Expert Answers: What's the Best Frontline Treatment for Chronic Lymphocytic Leukemia
Having multiple options for frontline treatment of CLL may be better than deciding on one standard, an expert says.
BY Laura Panjwani
PUBLISHED November 26, 2016
According to William G. Wierda, M.D., Ph.D., it might be best to have multiple frontline standard therapies for patients with chronic lymphocytic leukemia (CLL), as opposed to one standard frontline therapy. There is currently debate over which option is best: Imbruvica (ibrutinib) or chemoimmunotherapy with fludarabine, cyclophosphamide and Rituxan (rituximab) (FCR)
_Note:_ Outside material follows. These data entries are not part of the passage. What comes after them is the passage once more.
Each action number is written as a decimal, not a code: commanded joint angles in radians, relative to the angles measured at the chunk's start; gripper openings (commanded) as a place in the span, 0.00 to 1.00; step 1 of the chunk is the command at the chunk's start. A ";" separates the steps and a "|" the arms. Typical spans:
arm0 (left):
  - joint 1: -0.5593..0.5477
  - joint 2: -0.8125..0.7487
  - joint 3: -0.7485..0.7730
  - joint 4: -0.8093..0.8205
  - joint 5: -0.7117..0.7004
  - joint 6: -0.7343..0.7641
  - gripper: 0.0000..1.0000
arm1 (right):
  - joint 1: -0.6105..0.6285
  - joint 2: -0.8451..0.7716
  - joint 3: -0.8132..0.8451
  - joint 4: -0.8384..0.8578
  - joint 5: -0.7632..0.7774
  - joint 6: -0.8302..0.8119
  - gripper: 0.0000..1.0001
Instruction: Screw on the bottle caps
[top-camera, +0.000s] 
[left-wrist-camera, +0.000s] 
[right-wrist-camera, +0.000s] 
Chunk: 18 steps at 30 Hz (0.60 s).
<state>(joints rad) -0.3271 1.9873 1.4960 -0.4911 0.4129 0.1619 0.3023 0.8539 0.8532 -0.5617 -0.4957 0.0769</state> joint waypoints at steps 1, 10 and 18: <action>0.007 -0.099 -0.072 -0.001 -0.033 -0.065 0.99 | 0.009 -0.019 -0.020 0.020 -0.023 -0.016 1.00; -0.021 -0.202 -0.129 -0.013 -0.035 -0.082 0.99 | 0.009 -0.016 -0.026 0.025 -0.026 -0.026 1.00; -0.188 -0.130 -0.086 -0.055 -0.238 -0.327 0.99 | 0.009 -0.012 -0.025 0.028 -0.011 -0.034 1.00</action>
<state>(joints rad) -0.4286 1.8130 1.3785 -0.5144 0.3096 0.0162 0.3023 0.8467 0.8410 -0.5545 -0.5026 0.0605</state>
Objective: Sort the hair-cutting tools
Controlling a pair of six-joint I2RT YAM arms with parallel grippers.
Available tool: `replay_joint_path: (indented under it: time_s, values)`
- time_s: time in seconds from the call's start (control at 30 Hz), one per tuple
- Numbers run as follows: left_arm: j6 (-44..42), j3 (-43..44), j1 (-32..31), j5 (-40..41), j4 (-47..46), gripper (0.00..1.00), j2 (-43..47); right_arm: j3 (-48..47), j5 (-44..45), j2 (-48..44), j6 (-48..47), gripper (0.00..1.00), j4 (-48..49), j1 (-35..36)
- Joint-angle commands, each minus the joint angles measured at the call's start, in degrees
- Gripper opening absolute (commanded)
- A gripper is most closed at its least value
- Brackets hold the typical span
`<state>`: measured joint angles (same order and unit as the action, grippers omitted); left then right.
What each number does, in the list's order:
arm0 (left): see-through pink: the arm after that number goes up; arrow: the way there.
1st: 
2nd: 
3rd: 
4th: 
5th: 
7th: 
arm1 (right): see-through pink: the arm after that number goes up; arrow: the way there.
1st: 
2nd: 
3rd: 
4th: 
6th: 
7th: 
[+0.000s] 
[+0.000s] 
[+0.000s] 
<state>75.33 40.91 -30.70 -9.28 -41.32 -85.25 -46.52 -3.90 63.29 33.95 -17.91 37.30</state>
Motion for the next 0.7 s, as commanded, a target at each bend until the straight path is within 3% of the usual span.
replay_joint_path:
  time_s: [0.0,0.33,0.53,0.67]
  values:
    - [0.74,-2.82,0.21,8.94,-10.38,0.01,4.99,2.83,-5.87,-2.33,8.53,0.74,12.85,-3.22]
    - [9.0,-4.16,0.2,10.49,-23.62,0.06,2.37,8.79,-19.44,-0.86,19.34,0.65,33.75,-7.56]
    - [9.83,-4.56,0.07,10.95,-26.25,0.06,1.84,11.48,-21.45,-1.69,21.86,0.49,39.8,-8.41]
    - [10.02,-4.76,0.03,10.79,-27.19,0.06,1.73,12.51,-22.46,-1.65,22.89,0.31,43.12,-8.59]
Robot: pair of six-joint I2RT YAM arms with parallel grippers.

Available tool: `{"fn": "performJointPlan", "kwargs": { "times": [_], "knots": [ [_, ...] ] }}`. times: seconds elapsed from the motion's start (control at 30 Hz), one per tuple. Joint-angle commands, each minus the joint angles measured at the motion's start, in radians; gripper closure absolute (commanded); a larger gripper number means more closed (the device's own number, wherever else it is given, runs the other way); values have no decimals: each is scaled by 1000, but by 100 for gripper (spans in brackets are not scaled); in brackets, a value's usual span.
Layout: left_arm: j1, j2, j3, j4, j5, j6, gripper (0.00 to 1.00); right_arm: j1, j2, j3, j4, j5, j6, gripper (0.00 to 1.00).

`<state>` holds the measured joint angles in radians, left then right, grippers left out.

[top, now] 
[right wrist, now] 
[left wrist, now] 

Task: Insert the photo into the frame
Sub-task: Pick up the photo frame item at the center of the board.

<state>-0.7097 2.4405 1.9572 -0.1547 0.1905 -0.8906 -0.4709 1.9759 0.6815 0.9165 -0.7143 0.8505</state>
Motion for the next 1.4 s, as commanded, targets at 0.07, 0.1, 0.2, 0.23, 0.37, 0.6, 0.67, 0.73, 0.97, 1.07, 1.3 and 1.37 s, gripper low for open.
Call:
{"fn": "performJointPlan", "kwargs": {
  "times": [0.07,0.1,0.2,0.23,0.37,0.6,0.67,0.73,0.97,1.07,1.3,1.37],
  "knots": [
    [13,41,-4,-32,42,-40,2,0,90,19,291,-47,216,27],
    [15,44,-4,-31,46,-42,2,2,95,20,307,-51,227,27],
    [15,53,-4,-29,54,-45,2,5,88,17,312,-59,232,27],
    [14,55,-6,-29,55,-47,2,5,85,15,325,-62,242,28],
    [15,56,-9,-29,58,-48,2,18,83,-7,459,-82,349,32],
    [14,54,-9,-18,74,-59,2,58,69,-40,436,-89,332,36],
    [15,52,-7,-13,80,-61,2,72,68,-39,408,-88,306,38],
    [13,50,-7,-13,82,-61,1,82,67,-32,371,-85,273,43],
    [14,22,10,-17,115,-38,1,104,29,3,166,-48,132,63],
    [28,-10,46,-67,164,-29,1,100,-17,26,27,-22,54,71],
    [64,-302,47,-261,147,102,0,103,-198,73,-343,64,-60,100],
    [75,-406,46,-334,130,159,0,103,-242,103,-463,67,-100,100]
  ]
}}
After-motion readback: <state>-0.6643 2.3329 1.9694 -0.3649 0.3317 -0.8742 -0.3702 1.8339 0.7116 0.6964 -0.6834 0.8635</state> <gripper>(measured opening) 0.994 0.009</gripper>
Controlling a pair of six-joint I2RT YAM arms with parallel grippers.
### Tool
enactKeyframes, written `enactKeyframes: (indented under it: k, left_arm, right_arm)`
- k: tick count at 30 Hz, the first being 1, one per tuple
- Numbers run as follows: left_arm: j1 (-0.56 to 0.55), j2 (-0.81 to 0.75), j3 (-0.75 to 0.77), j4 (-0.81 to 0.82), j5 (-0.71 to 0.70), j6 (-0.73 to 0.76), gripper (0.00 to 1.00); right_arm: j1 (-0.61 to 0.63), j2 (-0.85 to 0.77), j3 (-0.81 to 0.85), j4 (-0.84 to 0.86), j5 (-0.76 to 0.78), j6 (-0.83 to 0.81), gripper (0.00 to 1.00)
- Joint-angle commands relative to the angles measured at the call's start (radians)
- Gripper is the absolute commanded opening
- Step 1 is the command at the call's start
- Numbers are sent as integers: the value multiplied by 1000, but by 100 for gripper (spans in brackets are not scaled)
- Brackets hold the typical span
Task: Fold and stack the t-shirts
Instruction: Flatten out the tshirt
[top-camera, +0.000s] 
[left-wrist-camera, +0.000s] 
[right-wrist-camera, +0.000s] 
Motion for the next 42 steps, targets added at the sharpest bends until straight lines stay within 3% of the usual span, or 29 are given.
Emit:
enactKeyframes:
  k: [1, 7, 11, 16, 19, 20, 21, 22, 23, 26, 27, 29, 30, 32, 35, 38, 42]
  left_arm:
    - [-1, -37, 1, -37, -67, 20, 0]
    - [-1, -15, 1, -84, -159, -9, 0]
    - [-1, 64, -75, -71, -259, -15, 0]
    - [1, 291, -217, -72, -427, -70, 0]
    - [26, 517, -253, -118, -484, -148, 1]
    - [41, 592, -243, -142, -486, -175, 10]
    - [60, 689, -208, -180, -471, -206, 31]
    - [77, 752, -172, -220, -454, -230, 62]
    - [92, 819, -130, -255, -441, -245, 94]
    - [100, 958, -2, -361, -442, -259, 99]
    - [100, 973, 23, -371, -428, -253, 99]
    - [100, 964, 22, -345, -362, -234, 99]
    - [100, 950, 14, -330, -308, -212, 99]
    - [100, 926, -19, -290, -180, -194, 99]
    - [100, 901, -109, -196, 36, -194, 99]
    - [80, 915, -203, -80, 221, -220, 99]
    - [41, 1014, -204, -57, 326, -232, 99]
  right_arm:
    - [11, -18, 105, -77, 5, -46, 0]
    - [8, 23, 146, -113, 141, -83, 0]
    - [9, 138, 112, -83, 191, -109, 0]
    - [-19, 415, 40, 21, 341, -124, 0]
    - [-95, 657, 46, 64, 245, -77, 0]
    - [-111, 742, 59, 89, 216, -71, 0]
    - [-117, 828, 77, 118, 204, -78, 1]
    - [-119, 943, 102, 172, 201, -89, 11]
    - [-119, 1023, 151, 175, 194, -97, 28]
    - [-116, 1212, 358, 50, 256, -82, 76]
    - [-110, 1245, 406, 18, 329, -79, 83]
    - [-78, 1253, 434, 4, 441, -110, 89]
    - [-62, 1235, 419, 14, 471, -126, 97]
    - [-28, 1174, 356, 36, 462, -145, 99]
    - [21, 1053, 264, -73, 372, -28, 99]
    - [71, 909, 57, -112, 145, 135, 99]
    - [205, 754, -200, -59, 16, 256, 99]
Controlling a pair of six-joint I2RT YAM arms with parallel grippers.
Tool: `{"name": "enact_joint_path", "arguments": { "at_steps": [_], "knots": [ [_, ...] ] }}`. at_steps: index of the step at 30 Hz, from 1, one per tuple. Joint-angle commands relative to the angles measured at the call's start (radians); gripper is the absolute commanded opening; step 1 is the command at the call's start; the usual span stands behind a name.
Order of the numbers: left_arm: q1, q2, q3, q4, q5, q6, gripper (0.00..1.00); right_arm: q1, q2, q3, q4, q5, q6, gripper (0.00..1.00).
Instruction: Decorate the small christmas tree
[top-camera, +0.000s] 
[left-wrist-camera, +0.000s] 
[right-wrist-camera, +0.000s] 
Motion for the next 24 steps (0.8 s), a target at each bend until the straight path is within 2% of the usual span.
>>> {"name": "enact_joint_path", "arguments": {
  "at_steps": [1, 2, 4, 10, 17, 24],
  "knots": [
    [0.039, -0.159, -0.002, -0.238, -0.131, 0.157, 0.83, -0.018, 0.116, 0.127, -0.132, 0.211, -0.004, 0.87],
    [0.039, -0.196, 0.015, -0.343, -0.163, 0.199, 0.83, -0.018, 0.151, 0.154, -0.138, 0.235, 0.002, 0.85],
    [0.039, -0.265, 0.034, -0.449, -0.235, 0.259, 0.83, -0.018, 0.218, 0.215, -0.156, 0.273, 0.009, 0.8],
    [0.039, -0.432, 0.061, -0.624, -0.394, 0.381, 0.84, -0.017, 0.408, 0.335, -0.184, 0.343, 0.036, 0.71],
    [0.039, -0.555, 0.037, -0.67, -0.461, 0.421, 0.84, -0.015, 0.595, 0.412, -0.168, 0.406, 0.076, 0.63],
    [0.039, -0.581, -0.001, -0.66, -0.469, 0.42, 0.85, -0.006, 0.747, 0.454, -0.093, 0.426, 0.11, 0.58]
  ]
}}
“To give everybody the same treatment these days is probably not critically thinking about what we are trying to achieve and acknowledging the fact that there are probably subgroups that benefit more than others with specific types of treatment,” said Wierda, medical director of the Leukemia Center at The University of Texas MD Anderson Cancer Center. “This is a topic where we need to have a good discussion with our patients and get back from them which approach they would like, because there are pros and cons to both.”
In an interview with CURE, Wierda discussed which groups of patients may benefit from Imbruvica versus chemoimmunotherapy and clinical trials that may provide further clarification.
What are the biggest questions regarding the frontline management of CLL?
Recently the RESONATE-2 trial evaluated frontline therapy for patients over 65 receiving treatment with either chlorambucil or Imbruvica. That trial showed an improvement in progression-free survival as well as overall survival for patients that received Imbruvica as their first therapy.
The question here is now how do we manage patients in the first-line setting? Does the RESONATE trial support giving everyone frontline Imbruvica therapy? The FDA gave approval to Imbruvica in this setting, not only limited to patients over 65 — the patients treated on this trial — but to all patients. These are areas of debate where there are not clear data that support one way over another.
Are there any subgroups of CLL where the ideal frontline therapy is more clear?
For me, the only absolute in the frontline setting is that patients who have a 17p deletion — a very small percentage of patients, about 5 percent to 8 percent — should go on Imbruvica therapy. They should not get chemotherapy or chemoimmunotherapy because their disease does not respond to that, and we are only doing them harm by giving them first-line chemotherapy. Everyone who has a 17p deletion, going on either first-line or salvage therapy, should get Imbruvica.
The other subgroup that has clearer data is the young, fit patients who have a mutated immunoglobulin heavy chain variable gene. We’ve done long-term follow-up on our FCR experience, and this has been confirmed by the German CLL group, that patients who have a mutated V gene benefit the most by the FCR frontline chemoimmunotherapy. About half to two-thirds of them will be progression free beyond two years of treatment. This is a more than 10-year treatment-free interval; these are patients who are potentially cured with FCR in the frontline setting. For me those data support giving FCR in the frontline setting to the young, fit patients who have a mutated V gene. We are working on strategies to minimize chemotherapy exposure and working towards achieving the same effects that we can with six cycles of FCR with our clinical trials. That is the other group for me where the data clearly support how they should be managed.
For elderly patients and younger patients who have an unmutated V gene, I think a lot of what goes into choosing the first line of therapy depends on what the clinician needs to achieve in terms of the treatment and what the patient would also like in terms of management.
Are there any studies on the horizon that may further clarify which subgroups of patients should receive which frontline therapy?
In the RESONATE-2 trial, the comparator arm was chlorambucil, which I don’t think any of us currently involved in clinical trials in CLL agree is an appropriate control arm because it is an ineffective treatment. We have had several clinical trials that have shown improvements in outcome over chlorambucil with the addition of a CD20 antibody.
We have a clinical trial now at MD Anderson open for young, fit patients with mutated V gene to receive Imbruvica, fludarabine, cyclophosphamide and obinutuzumab with just three cycles of chemotherapy. The primary endpoint of that trial is MRD-negative complete remission after three months of treatment. We have some other trials for the unmutated and the elderly that focus more on achieving a good complete remission, which is MRD-negative, so that we can have some consideration about a treatment-free interval. In that way, we may be able to improve on the outcomes that we have with Imbruvica monotherapy.